É de se esclarecer que a Medida Provisória no 449, de 2008, não criou obrigação nova para os Municípios, apenas atualizou a redação do dispositivo para fazer constar o nome do novo órgão arrecadador (Secretaria da Receita Federal do Brasil), conforme a Lei no 11.457, de 2007. A obrigação de informar sobre alvarás e 'habite-se' concedidos, que recai sobre os Municípios e o Distrito Federal, já havia sido instituída pela Lei no 9.476, de 23 de julho de 1997."

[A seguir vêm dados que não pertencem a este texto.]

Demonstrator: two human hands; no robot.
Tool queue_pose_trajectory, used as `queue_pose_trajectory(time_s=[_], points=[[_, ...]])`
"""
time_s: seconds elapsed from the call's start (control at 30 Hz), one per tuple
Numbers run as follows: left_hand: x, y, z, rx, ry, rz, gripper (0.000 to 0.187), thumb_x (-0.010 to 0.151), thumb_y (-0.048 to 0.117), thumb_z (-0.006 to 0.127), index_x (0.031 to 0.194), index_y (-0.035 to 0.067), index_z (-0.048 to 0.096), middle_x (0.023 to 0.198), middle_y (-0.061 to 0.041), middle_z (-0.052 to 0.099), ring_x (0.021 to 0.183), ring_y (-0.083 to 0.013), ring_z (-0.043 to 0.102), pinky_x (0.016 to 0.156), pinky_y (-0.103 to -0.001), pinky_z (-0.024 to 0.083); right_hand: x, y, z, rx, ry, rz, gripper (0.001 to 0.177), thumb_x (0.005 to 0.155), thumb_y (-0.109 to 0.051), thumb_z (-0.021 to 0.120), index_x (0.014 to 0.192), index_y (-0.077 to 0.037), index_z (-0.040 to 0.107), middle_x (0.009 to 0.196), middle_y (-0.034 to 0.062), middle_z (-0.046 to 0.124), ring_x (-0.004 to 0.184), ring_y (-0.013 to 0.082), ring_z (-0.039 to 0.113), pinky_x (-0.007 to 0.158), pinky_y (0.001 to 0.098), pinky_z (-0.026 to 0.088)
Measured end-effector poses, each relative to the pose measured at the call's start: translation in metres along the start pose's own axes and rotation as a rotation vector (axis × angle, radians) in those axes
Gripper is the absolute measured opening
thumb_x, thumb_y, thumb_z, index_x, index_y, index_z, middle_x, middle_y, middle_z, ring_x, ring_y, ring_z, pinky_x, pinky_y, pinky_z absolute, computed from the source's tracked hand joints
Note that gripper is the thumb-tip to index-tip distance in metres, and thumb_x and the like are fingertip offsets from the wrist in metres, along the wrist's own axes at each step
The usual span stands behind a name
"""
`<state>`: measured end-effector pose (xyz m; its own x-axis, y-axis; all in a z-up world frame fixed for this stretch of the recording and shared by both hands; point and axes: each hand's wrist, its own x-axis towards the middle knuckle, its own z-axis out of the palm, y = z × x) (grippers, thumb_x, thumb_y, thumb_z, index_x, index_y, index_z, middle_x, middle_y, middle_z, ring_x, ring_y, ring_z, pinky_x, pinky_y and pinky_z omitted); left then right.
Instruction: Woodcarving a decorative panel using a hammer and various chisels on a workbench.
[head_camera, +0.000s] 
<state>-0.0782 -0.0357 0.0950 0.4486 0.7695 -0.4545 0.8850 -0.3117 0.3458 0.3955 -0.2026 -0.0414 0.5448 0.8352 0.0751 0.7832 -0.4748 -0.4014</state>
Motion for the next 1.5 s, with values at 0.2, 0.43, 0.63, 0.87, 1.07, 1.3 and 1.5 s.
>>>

Como a nova redação foi vetada, retornarmos à redação anterior, ainda nos termos da Lei nº 9.476/ 97, prevendo a obrigação (e não faculdade) dos Municípios, por intermédio do órgão competente, de fornecer relação de alvarás para construção civil e documentos de "habite-se" concedidos.
Apesar de a redação vigente falar que tal encargo deve ser apresentado à fiscalização do INSS, isso é facilmente superável com a interpretação sistemática do dispositivo em conjunto com a Lei nº 11.457/07, que transfere as atribuições da extinta fiscalização previdenciária para a Receita Federal do Brasil.

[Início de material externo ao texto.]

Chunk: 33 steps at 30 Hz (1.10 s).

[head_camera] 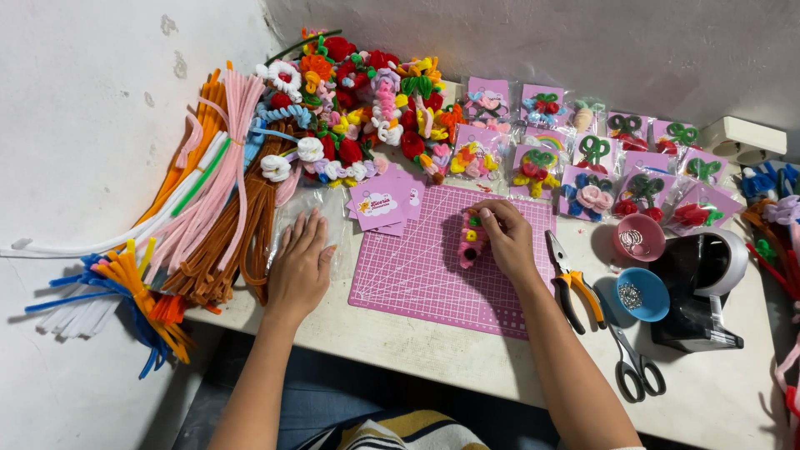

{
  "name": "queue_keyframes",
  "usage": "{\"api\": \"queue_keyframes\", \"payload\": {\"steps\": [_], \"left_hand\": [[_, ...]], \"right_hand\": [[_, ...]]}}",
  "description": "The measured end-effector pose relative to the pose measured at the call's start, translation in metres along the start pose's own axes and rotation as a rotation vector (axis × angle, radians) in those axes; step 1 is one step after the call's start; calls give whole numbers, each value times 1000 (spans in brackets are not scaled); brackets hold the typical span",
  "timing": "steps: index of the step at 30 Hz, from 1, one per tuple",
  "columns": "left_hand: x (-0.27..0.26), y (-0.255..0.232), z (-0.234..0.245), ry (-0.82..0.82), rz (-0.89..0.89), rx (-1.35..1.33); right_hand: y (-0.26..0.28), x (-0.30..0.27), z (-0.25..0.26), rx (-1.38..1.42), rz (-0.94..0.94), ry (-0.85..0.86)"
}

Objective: The person picks up a small floral craft item made of pipe cleaners and places it into a small plastic bag along with a backing card. They then fold the top of the bag over and secure it using a small white adhesive label before placing the finished package on a work surface.

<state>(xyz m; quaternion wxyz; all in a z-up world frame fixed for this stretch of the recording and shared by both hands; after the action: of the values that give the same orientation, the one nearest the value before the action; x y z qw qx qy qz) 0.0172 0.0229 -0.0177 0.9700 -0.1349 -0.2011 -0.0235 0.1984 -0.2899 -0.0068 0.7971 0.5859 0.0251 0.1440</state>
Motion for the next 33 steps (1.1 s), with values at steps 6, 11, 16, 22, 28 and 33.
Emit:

Enfim, tudo permanece como antes - cabe aos Municípios e ao DF fornecer, mensalmente, à Receita Federal do Brasil, relação de alvarás para construção civil e documentos de "habite-se" concedidos.

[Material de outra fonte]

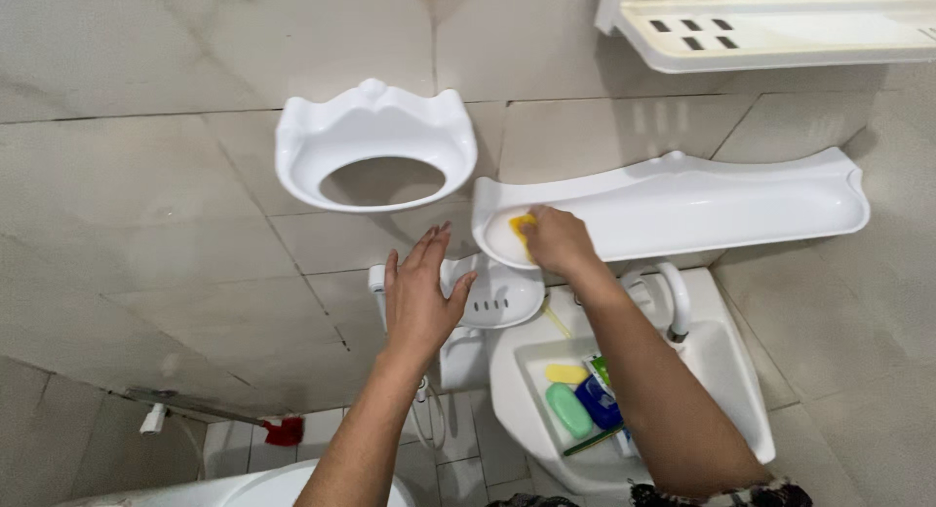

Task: The person wipes several white plastic bathroom accessories mounted on the wall, including a long shelf, a round holder, and a small soap dish, using a yellow sponge. They then rinse a white plastic cup under the faucet and place it into the round holder. Finally, they wipe a blue cleaning bottle and a white deodorant stick before placing them on the shelf.

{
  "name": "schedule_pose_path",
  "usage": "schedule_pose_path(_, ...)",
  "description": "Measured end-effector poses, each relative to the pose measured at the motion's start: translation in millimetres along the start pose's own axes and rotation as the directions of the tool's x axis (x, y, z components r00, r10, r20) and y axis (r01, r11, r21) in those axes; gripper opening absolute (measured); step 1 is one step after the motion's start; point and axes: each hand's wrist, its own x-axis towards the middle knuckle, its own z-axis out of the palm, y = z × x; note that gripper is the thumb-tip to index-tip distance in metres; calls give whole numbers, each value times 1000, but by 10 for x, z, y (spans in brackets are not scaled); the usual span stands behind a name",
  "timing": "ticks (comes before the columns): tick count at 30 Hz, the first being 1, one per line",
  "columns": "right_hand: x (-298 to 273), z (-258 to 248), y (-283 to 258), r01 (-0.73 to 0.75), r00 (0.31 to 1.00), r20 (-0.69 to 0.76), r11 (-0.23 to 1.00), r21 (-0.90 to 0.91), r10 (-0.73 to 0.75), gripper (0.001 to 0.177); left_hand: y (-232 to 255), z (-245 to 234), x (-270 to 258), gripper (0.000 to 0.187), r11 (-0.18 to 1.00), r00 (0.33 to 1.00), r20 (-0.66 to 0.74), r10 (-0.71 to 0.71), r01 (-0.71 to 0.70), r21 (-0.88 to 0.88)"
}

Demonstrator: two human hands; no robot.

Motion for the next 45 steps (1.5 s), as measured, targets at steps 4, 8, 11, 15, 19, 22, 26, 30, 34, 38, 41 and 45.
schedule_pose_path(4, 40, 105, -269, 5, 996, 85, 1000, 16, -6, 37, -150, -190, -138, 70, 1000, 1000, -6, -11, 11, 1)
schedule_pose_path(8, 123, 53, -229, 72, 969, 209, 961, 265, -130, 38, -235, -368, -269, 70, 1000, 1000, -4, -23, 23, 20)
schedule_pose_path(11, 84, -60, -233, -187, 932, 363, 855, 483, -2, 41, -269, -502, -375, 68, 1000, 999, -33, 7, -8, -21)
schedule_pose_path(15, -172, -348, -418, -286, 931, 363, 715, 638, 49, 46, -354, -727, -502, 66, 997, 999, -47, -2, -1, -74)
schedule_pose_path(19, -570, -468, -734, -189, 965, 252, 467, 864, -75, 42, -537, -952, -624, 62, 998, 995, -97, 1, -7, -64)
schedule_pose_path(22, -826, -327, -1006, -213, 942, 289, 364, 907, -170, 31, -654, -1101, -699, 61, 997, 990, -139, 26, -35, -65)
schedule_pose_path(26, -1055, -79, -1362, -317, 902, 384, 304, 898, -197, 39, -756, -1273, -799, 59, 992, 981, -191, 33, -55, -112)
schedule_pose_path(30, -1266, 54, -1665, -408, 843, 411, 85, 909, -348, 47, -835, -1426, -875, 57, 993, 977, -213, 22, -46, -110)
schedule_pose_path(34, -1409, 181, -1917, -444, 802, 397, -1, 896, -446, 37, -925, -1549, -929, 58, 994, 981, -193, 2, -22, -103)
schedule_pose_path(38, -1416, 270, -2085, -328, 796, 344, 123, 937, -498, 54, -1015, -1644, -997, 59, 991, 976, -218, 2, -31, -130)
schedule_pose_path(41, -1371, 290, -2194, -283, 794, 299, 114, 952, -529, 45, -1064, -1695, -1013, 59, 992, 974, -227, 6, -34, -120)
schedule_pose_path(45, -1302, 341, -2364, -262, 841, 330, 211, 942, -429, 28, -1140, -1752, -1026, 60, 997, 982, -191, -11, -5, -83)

Por fim, há as alterações referentes ao parcelamento do débito. O parcelamento de contribuições previdenciárias, previsto na Lei nº. 8.212/91, já havia sido totalmente revogado, passando a se submeter ao previsto na Lei nº. 10.522/02 desde o advento da MP nº 449/08.

Até aí, nada de novo, mas a Lei nº. 11.941/09 trouxer mudanças frente ao que dispunha a MP nº. 449/08. Agora, com a nova lei, não mais se exige garantia para o parcelamento, como fora previsto pela MP. De fato, essa previsão, se fosse convertida em lei, provocaria dificuldades na concessão do parcelamento, especialmente para as empresas sem patrimônio.

Adicionalmente, o reparcelamento é possível, mas sua formalização fica condicionada ao recolhimento da primeira parcela em valor correspondente a 10% (dez por cento) do total dos débitos consolidados; ou 20% (vinte por cento) do total dos débitos consolidados, caso haja débito com histórico de reparcelamento anterior. Ou seja, há necessidade de antecipação de maior percentual do débito, de modo a criar evidente desestímulo ao abandono do parcelamento vigente, devido à antiga facilidade em conseguir novo parcelamento.

Já a rescisão do parcelamento ocorrerá na falta de pagamento: de três parcelas, consecutivas ou não; ou uma parcela, estando pagas todas as demais. A última hipótese visa atingir aquela empresa que tenha deixado de pagar alguma parcela ao longo do parcelamento.

Os tributos passíveis de retenção na fonte, de desconto de terceiros ou de sub-rogação, como a contribuição descontada de segurados, continuam de fora do parcelamento, devendo ser pagos na íntegra.